(Material for this exercise begins)

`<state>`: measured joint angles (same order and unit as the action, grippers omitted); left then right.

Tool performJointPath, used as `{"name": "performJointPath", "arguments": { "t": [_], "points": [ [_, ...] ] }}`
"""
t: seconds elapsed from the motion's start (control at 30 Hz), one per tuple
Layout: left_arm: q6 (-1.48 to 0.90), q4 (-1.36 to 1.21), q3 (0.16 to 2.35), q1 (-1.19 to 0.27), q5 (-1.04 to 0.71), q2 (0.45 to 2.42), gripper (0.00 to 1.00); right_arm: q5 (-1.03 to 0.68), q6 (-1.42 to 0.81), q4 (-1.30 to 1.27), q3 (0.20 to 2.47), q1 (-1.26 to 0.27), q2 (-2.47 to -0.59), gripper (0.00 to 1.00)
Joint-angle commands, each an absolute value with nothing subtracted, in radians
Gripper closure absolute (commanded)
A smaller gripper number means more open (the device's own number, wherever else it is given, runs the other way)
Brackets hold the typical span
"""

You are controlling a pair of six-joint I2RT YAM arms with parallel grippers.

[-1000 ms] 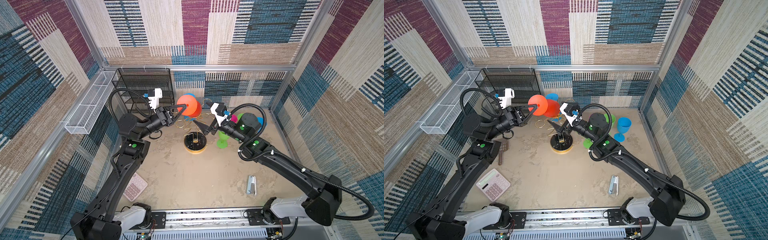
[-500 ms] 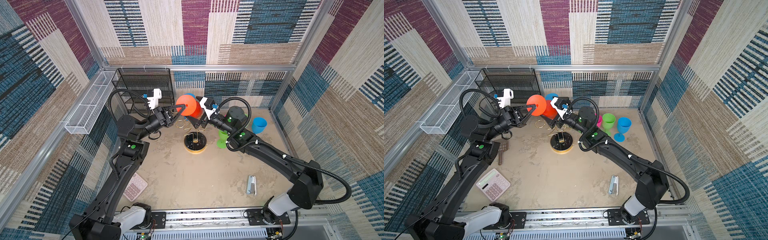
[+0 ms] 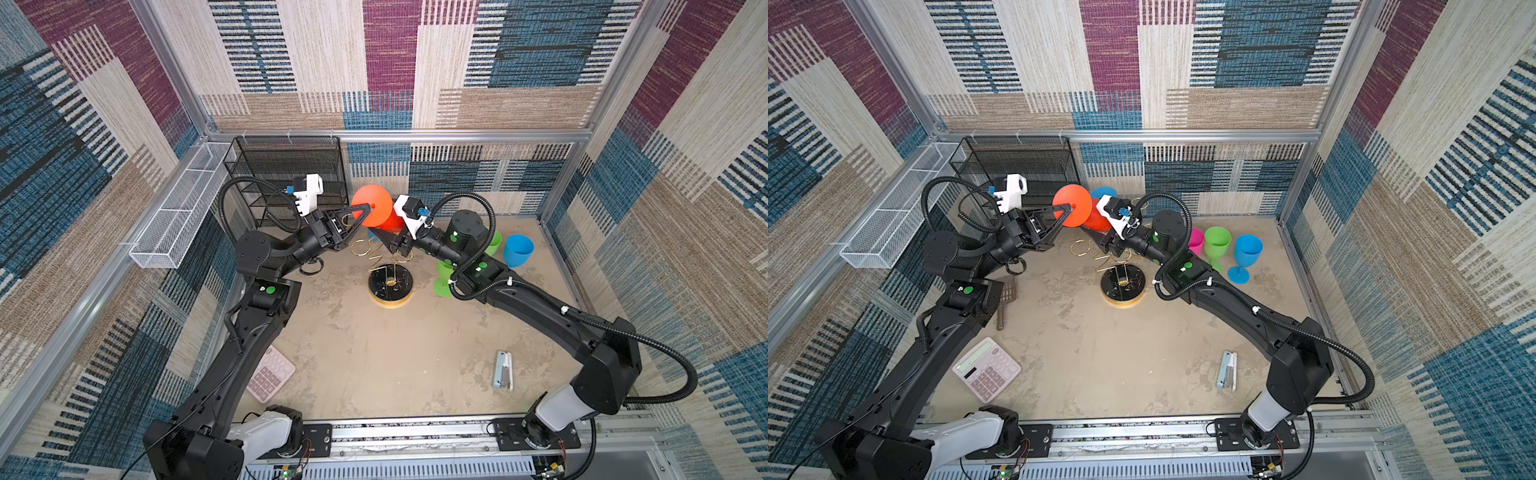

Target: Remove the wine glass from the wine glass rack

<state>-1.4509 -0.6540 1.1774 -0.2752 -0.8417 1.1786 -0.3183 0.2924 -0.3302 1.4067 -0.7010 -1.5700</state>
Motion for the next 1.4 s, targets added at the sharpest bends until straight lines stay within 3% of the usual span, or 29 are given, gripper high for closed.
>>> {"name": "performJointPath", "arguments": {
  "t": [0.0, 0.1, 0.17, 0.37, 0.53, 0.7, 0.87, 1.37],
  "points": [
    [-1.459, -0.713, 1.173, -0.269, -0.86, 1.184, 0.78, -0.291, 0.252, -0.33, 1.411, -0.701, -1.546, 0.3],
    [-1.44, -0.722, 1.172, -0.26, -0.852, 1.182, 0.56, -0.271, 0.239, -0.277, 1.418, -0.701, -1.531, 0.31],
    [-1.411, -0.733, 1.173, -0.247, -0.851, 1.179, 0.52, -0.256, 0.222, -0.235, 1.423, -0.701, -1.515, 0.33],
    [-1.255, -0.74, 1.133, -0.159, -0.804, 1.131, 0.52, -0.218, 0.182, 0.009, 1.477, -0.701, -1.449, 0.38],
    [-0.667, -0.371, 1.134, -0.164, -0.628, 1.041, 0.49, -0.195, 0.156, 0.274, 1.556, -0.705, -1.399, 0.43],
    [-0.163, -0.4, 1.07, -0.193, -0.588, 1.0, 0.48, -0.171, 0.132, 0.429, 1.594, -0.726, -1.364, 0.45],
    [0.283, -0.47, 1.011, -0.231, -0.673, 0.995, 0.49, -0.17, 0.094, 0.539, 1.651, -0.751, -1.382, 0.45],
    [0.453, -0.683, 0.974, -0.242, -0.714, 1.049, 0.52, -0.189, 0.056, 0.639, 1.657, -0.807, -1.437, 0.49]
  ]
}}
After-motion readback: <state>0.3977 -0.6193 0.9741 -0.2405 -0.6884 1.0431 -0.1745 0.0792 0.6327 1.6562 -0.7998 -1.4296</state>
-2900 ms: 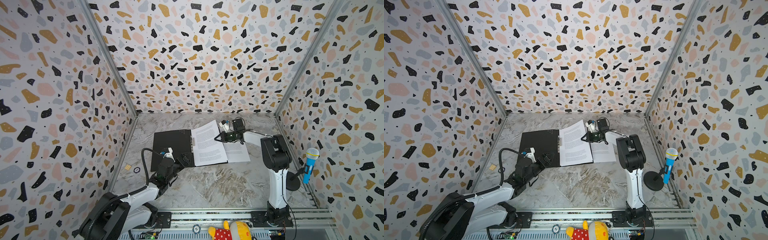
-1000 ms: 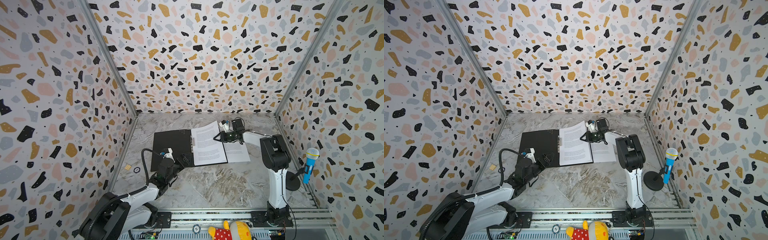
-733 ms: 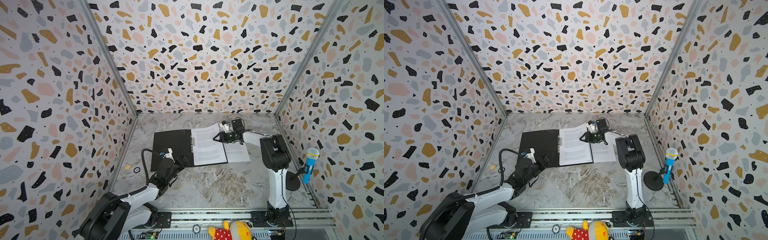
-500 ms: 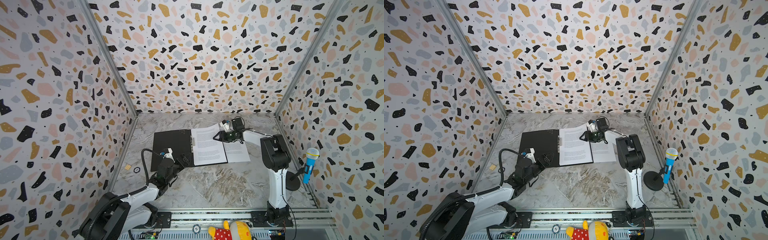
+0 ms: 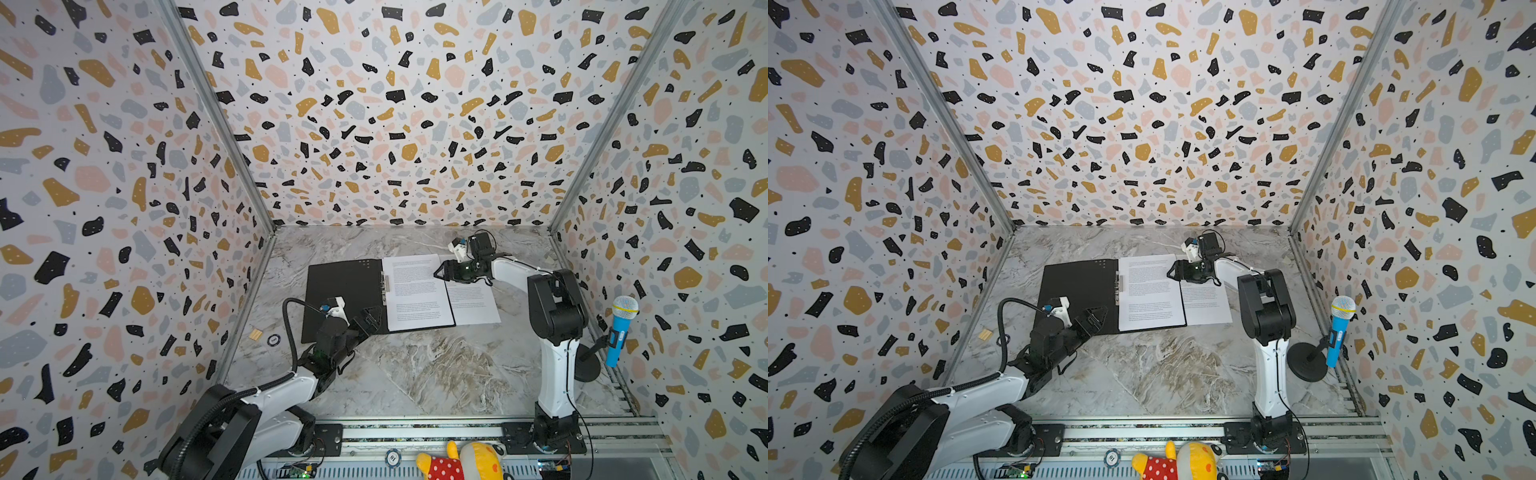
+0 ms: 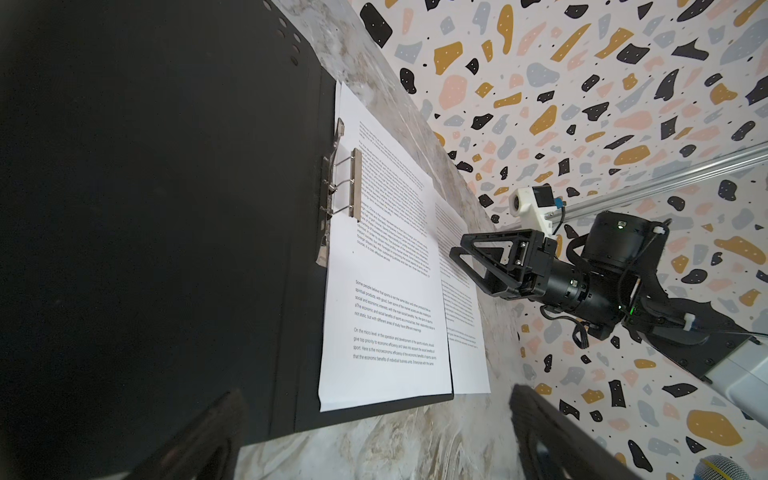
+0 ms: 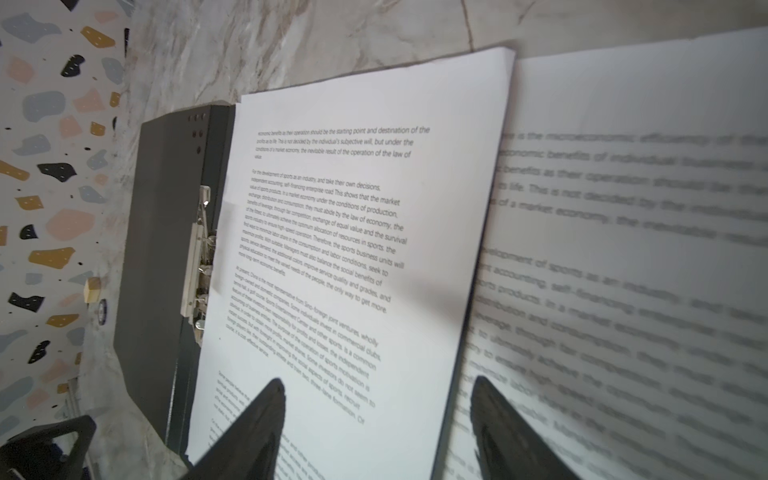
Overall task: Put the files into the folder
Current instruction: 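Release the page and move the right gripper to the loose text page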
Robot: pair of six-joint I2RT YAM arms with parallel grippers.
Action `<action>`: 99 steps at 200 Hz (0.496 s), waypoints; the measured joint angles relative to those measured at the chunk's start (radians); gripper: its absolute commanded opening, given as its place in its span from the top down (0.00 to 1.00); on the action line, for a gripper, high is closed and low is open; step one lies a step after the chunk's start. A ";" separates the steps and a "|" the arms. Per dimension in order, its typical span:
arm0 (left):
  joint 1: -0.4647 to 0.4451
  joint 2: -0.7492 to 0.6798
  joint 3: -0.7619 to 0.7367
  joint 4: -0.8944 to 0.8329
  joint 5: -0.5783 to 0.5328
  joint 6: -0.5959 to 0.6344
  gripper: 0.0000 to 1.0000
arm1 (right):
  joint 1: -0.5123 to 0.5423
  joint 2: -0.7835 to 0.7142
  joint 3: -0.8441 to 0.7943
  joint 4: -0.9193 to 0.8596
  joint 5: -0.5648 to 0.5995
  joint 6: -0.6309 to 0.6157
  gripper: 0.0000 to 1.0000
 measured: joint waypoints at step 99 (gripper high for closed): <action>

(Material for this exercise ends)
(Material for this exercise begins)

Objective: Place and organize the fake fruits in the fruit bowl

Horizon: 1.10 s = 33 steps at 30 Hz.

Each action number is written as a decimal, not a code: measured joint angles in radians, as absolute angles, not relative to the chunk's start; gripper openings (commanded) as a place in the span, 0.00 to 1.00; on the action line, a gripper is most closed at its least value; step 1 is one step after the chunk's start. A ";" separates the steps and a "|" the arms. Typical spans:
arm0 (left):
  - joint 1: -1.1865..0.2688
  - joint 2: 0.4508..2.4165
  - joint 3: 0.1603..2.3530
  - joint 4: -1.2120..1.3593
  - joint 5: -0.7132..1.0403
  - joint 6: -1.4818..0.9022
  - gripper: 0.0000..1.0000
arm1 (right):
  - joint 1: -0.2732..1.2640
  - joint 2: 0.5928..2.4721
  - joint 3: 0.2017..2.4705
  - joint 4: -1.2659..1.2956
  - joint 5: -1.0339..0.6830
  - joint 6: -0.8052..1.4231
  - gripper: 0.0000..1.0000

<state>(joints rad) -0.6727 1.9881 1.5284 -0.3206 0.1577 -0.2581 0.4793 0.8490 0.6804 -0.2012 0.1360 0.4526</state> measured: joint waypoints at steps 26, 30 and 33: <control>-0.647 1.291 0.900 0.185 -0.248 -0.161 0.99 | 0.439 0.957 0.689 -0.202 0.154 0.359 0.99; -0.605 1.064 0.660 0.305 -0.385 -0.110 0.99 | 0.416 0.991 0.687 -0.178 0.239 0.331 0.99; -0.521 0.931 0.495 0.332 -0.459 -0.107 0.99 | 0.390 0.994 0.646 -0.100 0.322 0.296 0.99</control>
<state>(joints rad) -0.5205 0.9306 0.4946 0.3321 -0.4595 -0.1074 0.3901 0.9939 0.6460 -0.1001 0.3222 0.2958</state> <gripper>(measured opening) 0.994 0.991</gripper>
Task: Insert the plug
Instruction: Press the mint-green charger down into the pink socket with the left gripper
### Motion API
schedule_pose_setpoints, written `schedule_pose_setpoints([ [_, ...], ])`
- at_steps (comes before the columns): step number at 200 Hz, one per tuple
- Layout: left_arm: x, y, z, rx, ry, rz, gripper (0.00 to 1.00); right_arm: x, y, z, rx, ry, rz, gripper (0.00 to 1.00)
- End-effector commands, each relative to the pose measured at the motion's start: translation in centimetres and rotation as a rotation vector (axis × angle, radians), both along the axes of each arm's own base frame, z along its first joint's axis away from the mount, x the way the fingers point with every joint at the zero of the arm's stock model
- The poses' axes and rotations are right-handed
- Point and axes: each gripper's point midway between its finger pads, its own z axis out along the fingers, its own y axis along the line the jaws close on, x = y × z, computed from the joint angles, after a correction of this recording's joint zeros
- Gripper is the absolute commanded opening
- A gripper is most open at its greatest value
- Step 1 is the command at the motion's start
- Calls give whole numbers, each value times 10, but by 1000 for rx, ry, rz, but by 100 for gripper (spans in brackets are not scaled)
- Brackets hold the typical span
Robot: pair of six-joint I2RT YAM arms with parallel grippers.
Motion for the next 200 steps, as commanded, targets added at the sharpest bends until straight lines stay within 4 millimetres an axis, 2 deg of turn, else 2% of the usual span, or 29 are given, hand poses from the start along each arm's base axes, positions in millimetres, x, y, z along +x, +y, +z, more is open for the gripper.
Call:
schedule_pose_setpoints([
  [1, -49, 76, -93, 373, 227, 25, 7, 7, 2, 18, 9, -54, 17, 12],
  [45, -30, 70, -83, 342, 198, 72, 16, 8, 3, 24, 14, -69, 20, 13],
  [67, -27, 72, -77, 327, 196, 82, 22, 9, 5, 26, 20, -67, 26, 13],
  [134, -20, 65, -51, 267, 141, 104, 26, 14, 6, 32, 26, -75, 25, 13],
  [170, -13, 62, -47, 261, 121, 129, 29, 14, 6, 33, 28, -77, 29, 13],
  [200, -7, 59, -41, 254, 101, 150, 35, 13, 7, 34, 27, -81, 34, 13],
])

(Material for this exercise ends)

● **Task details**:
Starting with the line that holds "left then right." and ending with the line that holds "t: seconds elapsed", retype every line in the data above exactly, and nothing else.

● **Task answer**:
`<state>`: measured joint angles (same order and unit as the action, grippers omitted); left then right.

Tool performJointPath, used as `{"name": "performJointPath", "arguments": { "t": [_], "points": [ [_, ...] ] }}`
"""
t: seconds elapsed from the motion's start (control at 30 Hz), one per tuple

The response to the exercise is now complete.